Now that you have chosen a three-factor PLS model for predicting pollutant concentrations based on sample spectra, suppose that you have two new samples. The following SAS statements create a data set containing the spectra for the new samples:
data newobs; input obsnam $ v1-v27 @@; datalines; EM17 3933 4518 5637 6006 5721 5187 4641 4149 3789 3579 3447 3381 3327 3234 3078 2832 2571 2274 2040 1818 1629 1470 1350 1245 1134 1050 987 EM25 2904 2997 3255 3150 2922 2778 2700 2646 2571 2487 2370 2250 2127 2052 1713 1419 1200 984 795 648 525 426 351 291 240 204 162 ;
You can apply the PLS model to these samples to estimate pollutant concentration. To do so, append the new samples to the original 16, and specify that the predicted values for all 18 be output to a data set, as shown in the following statements:
data all; set sample newobs; run; proc pls data=all nfac=3; model ls ha dt = v1-v27; output out=pred p=p_ls p_ha p_dt; run;
proc print data=pred; where (obsnam in ('EM17','EM25')); var obsnam p_ls p_ha p_dt; run;
The new observations are not used in calculating the PLS model, since they have no response values. Their predicted concentrations are shown in Figure 76.6.

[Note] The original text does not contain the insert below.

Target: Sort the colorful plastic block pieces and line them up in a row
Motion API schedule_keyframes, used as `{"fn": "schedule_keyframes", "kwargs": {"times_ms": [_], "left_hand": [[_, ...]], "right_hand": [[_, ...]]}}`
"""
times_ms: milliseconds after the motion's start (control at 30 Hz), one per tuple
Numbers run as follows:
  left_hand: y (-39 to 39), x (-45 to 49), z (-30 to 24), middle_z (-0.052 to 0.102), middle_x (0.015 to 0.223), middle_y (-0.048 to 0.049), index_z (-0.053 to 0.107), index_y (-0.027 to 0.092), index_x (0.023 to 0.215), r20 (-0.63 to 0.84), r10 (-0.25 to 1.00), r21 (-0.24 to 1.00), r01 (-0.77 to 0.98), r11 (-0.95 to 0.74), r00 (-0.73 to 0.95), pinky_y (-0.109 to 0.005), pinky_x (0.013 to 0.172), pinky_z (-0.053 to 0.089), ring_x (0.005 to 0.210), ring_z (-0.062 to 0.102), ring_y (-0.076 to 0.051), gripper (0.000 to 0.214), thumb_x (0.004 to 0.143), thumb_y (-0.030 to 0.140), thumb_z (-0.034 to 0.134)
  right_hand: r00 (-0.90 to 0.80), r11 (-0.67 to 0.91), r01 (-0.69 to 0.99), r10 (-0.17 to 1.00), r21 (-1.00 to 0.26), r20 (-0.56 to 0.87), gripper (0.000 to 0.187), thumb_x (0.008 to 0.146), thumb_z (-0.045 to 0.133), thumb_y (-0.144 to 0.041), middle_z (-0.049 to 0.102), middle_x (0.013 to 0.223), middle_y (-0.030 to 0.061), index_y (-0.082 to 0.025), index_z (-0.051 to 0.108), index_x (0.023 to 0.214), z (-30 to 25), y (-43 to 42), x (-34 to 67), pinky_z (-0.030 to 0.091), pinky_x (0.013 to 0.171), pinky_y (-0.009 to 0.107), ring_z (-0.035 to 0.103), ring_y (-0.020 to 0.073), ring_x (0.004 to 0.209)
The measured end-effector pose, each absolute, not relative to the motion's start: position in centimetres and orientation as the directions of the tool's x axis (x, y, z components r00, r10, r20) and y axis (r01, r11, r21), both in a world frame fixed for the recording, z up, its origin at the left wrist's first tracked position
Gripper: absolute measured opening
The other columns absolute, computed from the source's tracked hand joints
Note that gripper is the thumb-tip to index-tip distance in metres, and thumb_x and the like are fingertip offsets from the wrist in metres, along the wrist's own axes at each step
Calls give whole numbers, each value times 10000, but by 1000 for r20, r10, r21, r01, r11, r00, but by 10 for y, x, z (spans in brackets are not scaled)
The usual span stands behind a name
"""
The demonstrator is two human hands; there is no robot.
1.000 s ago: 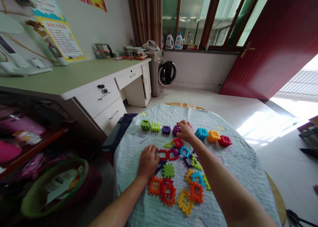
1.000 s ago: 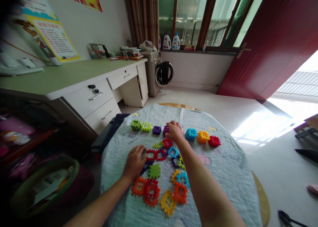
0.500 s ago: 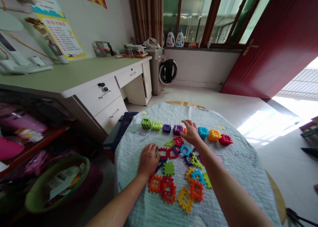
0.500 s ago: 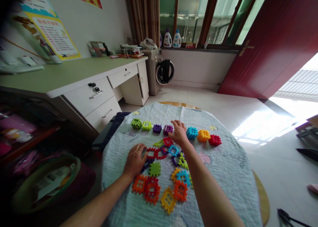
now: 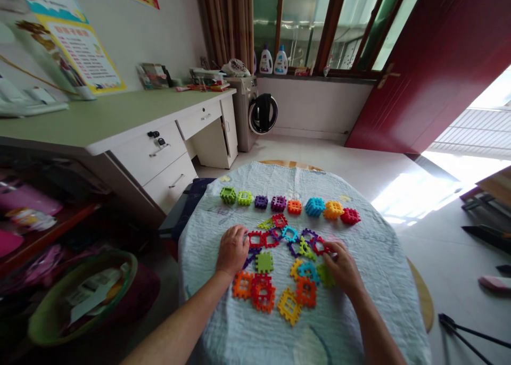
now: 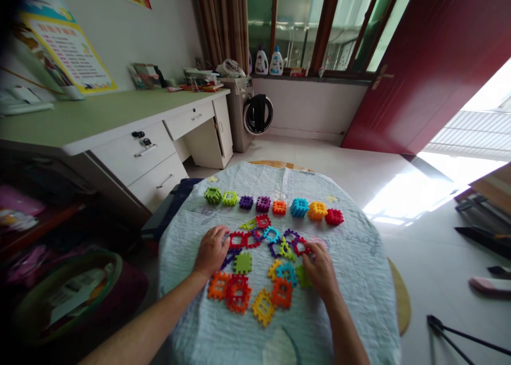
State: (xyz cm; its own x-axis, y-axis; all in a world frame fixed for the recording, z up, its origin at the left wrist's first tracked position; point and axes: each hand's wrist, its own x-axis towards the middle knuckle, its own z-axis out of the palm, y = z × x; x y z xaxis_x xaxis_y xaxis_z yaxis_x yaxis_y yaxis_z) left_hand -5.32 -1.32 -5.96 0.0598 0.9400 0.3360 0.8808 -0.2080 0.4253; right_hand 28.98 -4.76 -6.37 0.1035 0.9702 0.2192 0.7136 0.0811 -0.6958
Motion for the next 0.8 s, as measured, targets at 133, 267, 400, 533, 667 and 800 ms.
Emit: {"fn": "schedule_keyframes", "kwargs": {"times_ms": [133, 267, 400, 533, 667, 800], "left_hand": [[-12, -55, -62, 661, 1088, -97, 634, 195, 1016, 343, 937, 430, 877, -213, 60, -429, 998, 465, 1071, 592, -255, 240, 882, 159, 438], [-12, -55, -63, 667, 1123, -101, 634, 186, 1069, 353, 934, 442, 870, -217, 53, -429, 1010, 462, 1085, 592, -253, 299, 857, 131, 430], [-12, -56, -63, 676, 1143, -94, 650, 196, 1049, 346, 936, 440, 869, -225, 67, -433, 1021, 457, 1117, 590, -257, 263, 862, 166, 467], [-13, -56, -62, 688, 1142, -83, 669, 212, 1005, 337, 937, 448, 858, -250, 97, -442, 1025, 454, 1123, 591, -258, 224, 870, 208, 490], [-13, -56, -58, 687, 1119, -75, 668, 216, 989, 326, 941, 480, 842, -248, 92, -436, 1018, 454, 1110, 591, -254, 212, 871, 218, 492], [-14, -55, -56, 677, 1081, -78, 652, 213, 946, 330, 941, 496, 834, -241, 76, -432, 999, 460, 1083, 590, -259, 160, 856, 221, 520]], "right_hand": [[152, 70, 706, 957, -705, 247, 251, 790, 510, -352, 643, 1045, 92, -219, 679, 919, -68, -54, 289, 471, 946, 406, 590, 252, 1039], [166, 78, 714, 946, -696, 277, 227, 786, 506, -329, 650, 1031, 90, -222, 681, 883, -66, -51, 284, 471, 940, 400, 593, 247, 1020], [151, 104, 757, 932, -645, 329, 211, 822, 500, -299, 675, 970, 88, -217, 689, 868, -57, -37, 266, 452, 940, 417, 602, 245, 964], [-80, 263, 785, 941, -562, 328, 256, 856, 476, -205, 706, 1025, 82, -213, 713, 952, -38, -12, 224, 442, 928, 376, 584, 229, 981], [-217, 290, 847, 954, -445, 207, 429, 827, 489, -142, 669, 1259, 67, -248, 672, 1199, -30, 12, 181, 400, 953, 409, 518, 264, 1129], [-201, 223, 892, 975, -393, 96, 470, 817, 501, -136, 634, 1308, 62, -268, 631, 1250, -32, 18, 163, 370, 919, 408, 489, 282, 1136]]}}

Finally, if ODS Graphics is enabled, PLS also displays by default a plot of the amount of variation accounted for by each factor, as well as a correlations loading plot that summarizes the first two dimensions of the PLS model. The following statements, which are the same as the previous split-sample validation analysis but with ODS Graphics enabled, additionally produce Figure 76.7 and Figure 76.8:
ods graphics on; proc pls data=sample cv=split cvtest(seed=12345); model ls ha dt = v1-v27; run;
The cross validation plot in Figure 76.7 gives a visual representation of the selection of the optimum number of factors discussed previously. The correlation loading plot is a compact summary of many features of the PLS model. For example, it shows that the first factor is highly positively correlated with all spectral values, indicating that it is approximately an average of them all; the second factor is positively correlated with the lowest frequencies and negatively correlated with the highest, indicating that it is approximately a contrast between the two ends of the spectrum. The observations, represented by their number in the data set on this plot, are generally spaced well apart, indicating that the data give good information about these first two factors. For more details on the interpretation of the correlation loading plot, see the section ODS Graphics and Example 76.1.
The default correlation loading plot for just the first two factors depicts most of the model information. In order to see correlation loadings for all three of the selected factors, you use the NFAC= suboption for the PLOT=CORRLOAD option, as in the following:
proc pls data=sample nfac=3 plot=corrload(nfac=3); model ls ha dt = v1-v27; run;
The resulting plot is shown in Figure 76.9.